(Beginning of Data shown)
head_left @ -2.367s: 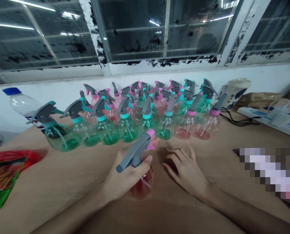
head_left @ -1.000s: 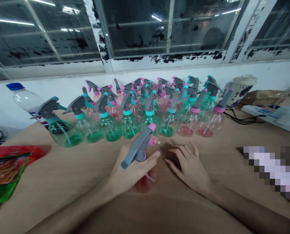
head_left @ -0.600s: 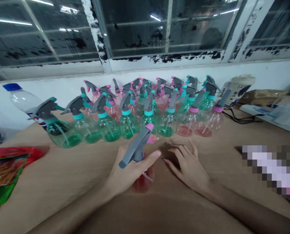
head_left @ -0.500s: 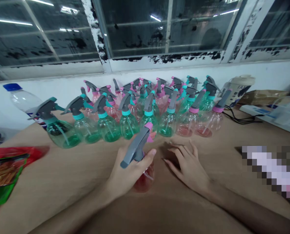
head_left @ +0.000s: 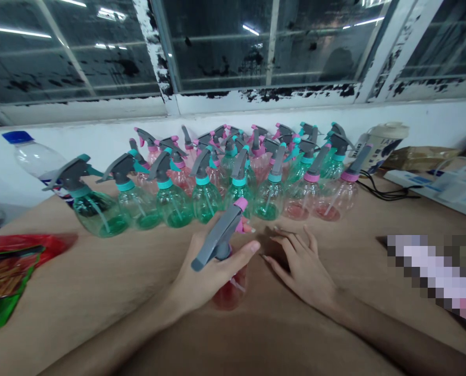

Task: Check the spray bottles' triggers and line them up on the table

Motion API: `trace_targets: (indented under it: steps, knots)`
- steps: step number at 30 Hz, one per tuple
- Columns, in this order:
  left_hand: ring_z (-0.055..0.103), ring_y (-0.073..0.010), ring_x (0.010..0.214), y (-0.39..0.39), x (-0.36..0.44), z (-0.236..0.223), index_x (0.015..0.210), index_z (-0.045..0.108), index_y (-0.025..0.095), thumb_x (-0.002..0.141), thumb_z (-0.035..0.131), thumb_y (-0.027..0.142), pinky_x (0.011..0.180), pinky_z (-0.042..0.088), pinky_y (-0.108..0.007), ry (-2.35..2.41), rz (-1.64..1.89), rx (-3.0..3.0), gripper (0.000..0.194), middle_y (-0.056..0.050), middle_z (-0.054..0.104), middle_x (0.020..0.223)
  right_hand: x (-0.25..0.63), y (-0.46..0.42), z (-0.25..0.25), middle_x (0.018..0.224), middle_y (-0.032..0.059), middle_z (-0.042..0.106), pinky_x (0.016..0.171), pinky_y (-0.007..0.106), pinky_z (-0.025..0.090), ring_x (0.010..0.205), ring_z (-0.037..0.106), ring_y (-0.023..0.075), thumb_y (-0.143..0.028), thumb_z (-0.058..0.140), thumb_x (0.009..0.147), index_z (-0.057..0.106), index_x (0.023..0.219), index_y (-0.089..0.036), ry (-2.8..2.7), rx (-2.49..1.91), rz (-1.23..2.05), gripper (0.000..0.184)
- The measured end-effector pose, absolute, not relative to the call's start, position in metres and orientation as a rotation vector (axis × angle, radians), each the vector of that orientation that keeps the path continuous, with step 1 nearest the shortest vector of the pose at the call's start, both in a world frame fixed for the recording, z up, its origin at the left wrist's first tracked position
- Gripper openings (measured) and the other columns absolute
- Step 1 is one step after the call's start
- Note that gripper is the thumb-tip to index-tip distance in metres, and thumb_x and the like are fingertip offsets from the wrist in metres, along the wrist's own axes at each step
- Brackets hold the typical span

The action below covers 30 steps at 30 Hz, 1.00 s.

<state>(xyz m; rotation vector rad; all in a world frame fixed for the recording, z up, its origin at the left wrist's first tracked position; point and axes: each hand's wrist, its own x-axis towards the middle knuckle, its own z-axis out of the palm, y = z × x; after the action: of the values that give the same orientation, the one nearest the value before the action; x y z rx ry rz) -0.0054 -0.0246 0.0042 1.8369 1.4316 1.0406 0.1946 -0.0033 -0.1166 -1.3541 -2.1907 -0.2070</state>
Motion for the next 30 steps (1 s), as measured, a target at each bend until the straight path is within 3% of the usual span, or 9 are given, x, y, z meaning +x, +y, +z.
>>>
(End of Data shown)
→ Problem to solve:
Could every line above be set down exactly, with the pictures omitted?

→ Solution below:
head_left @ -2.367s: 
head_left @ -1.000s: 
head_left @ -0.600s: 
head_left @ -0.500s: 
head_left @ +0.000s: 

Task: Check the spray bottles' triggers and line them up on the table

Motion API: `trace_targets: (indented under it: steps, knots)`
- steps: step number at 30 Hz, one per tuple
- Columns, in this order:
  left_hand: ring_z (-0.055..0.103), ring_y (-0.073..0.010), ring_x (0.010..0.214), y (-0.39..0.39), x (-0.36..0.44), z (-0.236..0.223), index_x (0.015..0.210), index_z (-0.045..0.108), index_y (-0.025..0.095), thumb_x (-0.002..0.141), thumb_z (-0.035..0.131), thumb_y (-0.027..0.142), pinky_x (0.011..0.180), pinky_z (-0.042..0.088), pinky_y (-0.108..0.007), ry (-2.35..2.41), rz (-1.64..1.89), rx (-3.0..3.0), gripper (0.000..0.194), middle_y (-0.056..0.050), middle_z (-0.054..0.104), middle_x (0.020..0.223)
  right_hand: x (-0.25..0.63), y (-0.46..0.42), z (-0.25..0.25), middle_x (0.018..0.224), middle_y (-0.032..0.059), middle_z (-0.042..0.106), pinky_x (0.016..0.171), pinky_y (-0.007..0.106), pinky_z (-0.025..0.090), ring_x (0.010..0.205), ring_z (-0.037..0.106), ring_y (-0.023..0.075), thumb_y (-0.143..0.028), thumb_z (-0.058..0.140), thumb_x (0.009..0.147), index_z (-0.057..0.106), index_x (0.023..0.219), index_y (-0.089..0.036), ry (-2.8..2.7), rx (-2.49..1.91), rz (-1.23..2.05), gripper (0.000..0.184)
- The measured end-effector pose, absolute, not relative to the call's start, position in metres and orientation as a rotation vector (axis × angle, radians), each the vector of that orientation that keeps the path continuous, with step 1 nearest the shortest vector of the pose at the call's start, both in a world frame fixed for the recording, z up, its origin at the left wrist's first tracked position
- Gripper openings (measured) and the other columns absolute
- Step 1 is one step after the call's start
- Note that gripper is the thumb-tip to index-tip distance in metres, and thumb_x and the like are fingertip offsets from the wrist in metres, along the wrist's own axes at each step
- Brackets hold the typical span

The action below covers 30 steps at 30 Hz, 1.00 s.

<state>(xyz m; rotation vector rad; all in a world frame fixed for the recording, z up, its origin at the left wrist's first tracked position; point and axes: each hand's wrist, its own x-axis towards the middle knuckle, its own z-axis out of the palm, y = z × x; after the action: of the values that give the same orientation, the one nearest the value before the action; x y z rx ry rz) -0.0054 -0.0246 0.0042 1.8369 1.4316 1.0406 0.1946 -0.0033 -0.1166 -1.3541 -2.1907 -0.2070</state>
Motion for the next 30 steps (1 s), as measured, a target at each bend until the straight path is within 3% of the usual span, or 9 are given, x, y, z meaning +x, +y, +z.
>>>

The response is complete as it stands.